PROBLEM DESCRIPTION
Without the pictures, output all of the data exactly.

DATA BELOW
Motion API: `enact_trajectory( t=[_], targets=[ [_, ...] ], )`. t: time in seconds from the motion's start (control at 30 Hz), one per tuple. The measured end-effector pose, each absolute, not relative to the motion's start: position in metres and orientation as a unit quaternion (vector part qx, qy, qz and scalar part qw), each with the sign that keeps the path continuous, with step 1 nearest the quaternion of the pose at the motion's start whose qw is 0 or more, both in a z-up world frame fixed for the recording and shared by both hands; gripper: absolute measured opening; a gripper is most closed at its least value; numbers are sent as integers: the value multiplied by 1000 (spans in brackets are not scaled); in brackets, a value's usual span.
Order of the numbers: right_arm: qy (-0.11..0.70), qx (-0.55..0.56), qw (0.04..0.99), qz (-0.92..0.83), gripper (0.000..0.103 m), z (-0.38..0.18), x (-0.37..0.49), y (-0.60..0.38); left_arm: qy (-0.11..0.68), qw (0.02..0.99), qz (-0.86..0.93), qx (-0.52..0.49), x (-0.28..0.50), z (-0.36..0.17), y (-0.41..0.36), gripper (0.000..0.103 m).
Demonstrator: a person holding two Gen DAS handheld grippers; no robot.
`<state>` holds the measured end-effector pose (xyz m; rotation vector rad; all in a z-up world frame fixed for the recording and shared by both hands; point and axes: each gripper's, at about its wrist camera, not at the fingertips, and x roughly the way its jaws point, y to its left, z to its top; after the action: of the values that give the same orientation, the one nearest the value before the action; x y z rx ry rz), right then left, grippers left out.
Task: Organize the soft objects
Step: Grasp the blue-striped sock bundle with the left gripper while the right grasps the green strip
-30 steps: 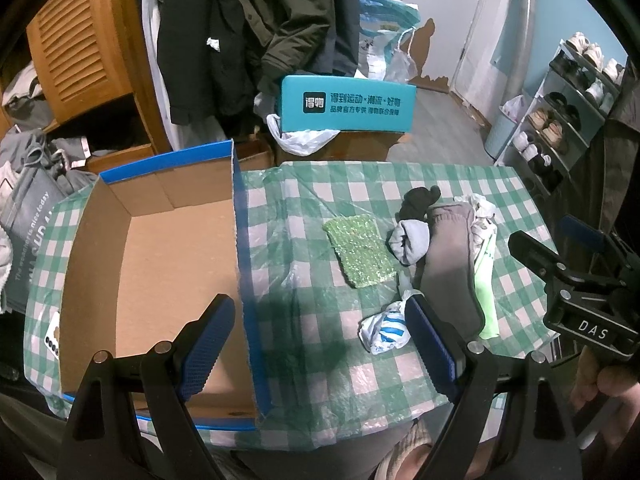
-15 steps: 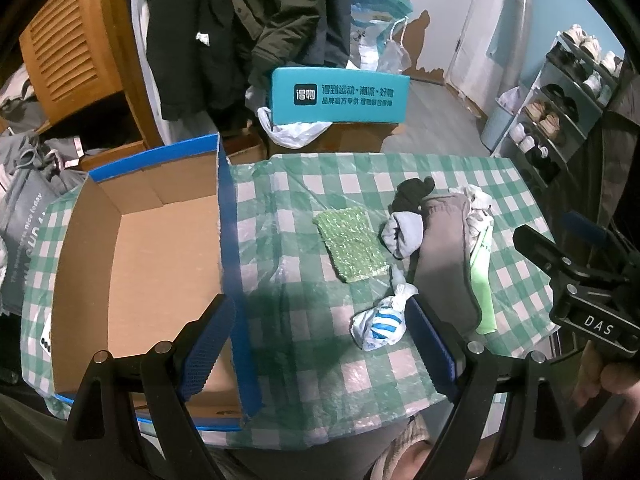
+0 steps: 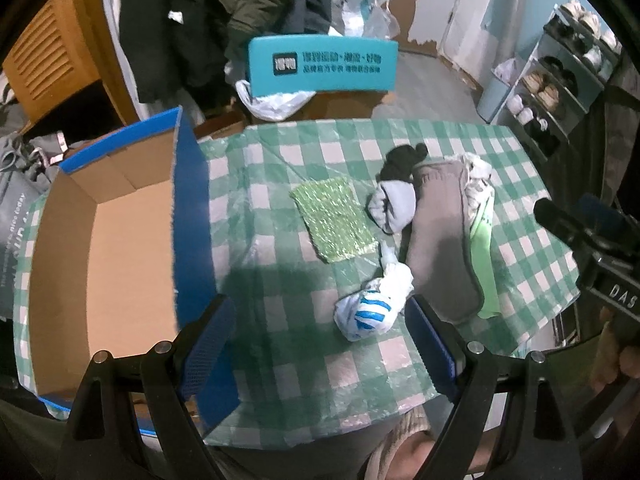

RESULT FOR THIS TASK
Motion API: `enact_trajectory( t=[_], targets=[ [_, ...] ], )`. t: time in seconds from the motion's start (control at 30 Hz), one per tuple. The measured end-effector pose, each absolute, not relative to the motion's start: position in metres and orientation as a unit quaternion (vector part qx, qy, qz and scalar part qw), each with the sign that keeps the path continuous, with step 1 nearest the quaternion of the pose at the motion's start whose qw is 0 or more, both in a z-up world frame fixed for the recording and shared by both hands; gripper: absolute measured opening; a gripper is most closed at its least value; numbers are sent as integers: the value multiplied by 1000 (spans in brackets are not scaled); in brackets, a value's usual span.
Order of the numbers: right_arm: qy (-0.11..0.70), qx (-0.55..0.56), qw (0.04..0.99), qz (-0.92..0.83), gripper (0.000..0.103 m), z (-0.38..0.18), x (-0.37..0.49), y (-0.60..0.38); left_arm: qy (-0.11..0.68), qw (0.02..0.99), qz (-0.86..0.93), qx (-0.52..0.49), x (-0.28..0.50), z (-0.36..0.17), y (-0.41..0.36), gripper (0.000..0.103 m).
Demonstrator: a person holding two Gen DAS handheld grippers; no robot.
`<state>` holds the measured end-effector pose (xyz m; rotation vector rad; all in a z-up world frame fixed for the recording and shared by both hands; point and axes: each gripper's, at about its wrist camera, not at the fingertips, and x roughly the way its jaws point, y to its left, z to its top; after the action: of the values that give the same orientation, the one nearest the value before the action; x y z rx ry rz), right then left, grippers left out.
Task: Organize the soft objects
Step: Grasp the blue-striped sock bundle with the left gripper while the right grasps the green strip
-30 steps: 
-15 steps: 
+0 steps: 

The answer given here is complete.